Nowadays, top-notch salad includes several different colours, forms, proportions, textures and tastes. As gardeners, we can choose from dozens of extraordinary salad greens and specialty blends.
The tricky thing about growing salad greens is that they’re cool-weather crops. Many salad greens are cool-weather plants, rising in early spring where temperatures vary from 50 to 68 F (10 to 20 C).
In tropical countries such as Malaysia, greens like broccoli, arugula, and spinach easily bounce with plants going from leaf to flower and seed development. When the plants bolt, the flavour also decreases as the leaves become bitterer. This blog post focuses on 10 easy salad greens to grow from seeds.

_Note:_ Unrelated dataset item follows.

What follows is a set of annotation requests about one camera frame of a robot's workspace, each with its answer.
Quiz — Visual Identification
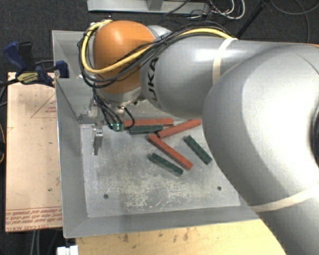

Komatsuna is a relative of turnips that forms upright plants with large, paddle-shaped leaves. Baby leaves are good for mixed salads, although larger leaves can be used for stir-fry, sautéed with garlic and sesame oil, or used as a cover for fresh spring rolls or sandwiches.
There are several varieties of spinach in the garden vegetable seed; savoy, semi-savoy, arrow-leaved and smooth-leaved. I love them all, but they tend to grow more smooth-leaved varieties like’ Room’ and’ Corvair.’
They are super fast to grow and ready to harvest 30 days from seed. In the fall and winter, I go for savoy spinach varieties such as’ Bloomsdale’, which are more cold resistant.
This cousin of the quinoa is both beautiful and productive. The plants form tall clumps of silvery-green foliage, highlighted by a hot pink splash in the center of each shoot.
Plant magenta sprouts in late spring, shearing plants back every few weeks to maintain them compact and promote fresh growth. Eat raw in salads and bake like spinach. Magenta preen is one of the common vegetable seeds online for salad green.
4.Bok choy (Brassica rapa)
Bok choy is another plant that has many names, the most common are bak choi and pak choi. It’s a sweet cabbage relative with thin, dense stems and dark green leaves. Baby bok choy crops are a favourite in salads and coleslaws of vegetable seeds.
5.Endive or escarole (Cichorium endivia)
Endives have light green leaves that are called fries in the planting and culinary realms. Typically, the broadleaf varieties are called escarole. They have a bitter taste that can well complement the salad. Extremely popular in Europe due to this bitter taste that adds some life to the otherwise soft dishes.
6.Chicory (Cichorium intybus)
Chicory is a close relative of endive and escarole. In some places, it is known as witloof chicory, or the Belgian endive. It’s a great addition for winter salad gardens when planted indoors.
This easy-to-grow variety is our favourite salad green with a peppery taste that mixes well with a primary dressing of olive oil, lemon juice and salt. Baby arugula leaves have less energy than mature leaves, so start to pick when the leaves are just a few inches long.
Mustard plants give so much leaf texture and colour variation. Young leaves have a slight spiciness, but be advised that mature leaves are packing quite a punch! They’re best stir-fried to temper the heat.
Outstanding colours include Giant Black, Ruby Streaks and’ Miz America,’ which has a beautiful deep burgundy foliage, one of the best vegetable seeds online that people consider a lot.
9.Radicchio (Cichorium intybus)
Radicchio is fast becoming a staple in many salad-lovers’ gardens. It has a wonderful visual appeal, with a white base flowing into deep purple leaves. The flavor is cherished in salads that would otherwise be a little soft as a vegetable seeds.
The moderate, cabbage-like taste of Mizuna combines well with other greens in mixed salads, but the mature leaves are solid enough to be thrown into stir-fries and wraps.
In a Nutshell
It’s easier to grow a salad garden than you thought if you can find the best vegetable seeds that suit you. Some salad greens are fast-growing and able to be harvested for only 4 to 6 weeks from sowing.
And there’s no shortage of variety when it comes to leafy greens, with trendy mustards and mizuna as famous as traditional lettuce and spinach. So if you are considering planting salad greens, feel free to consider any of the above.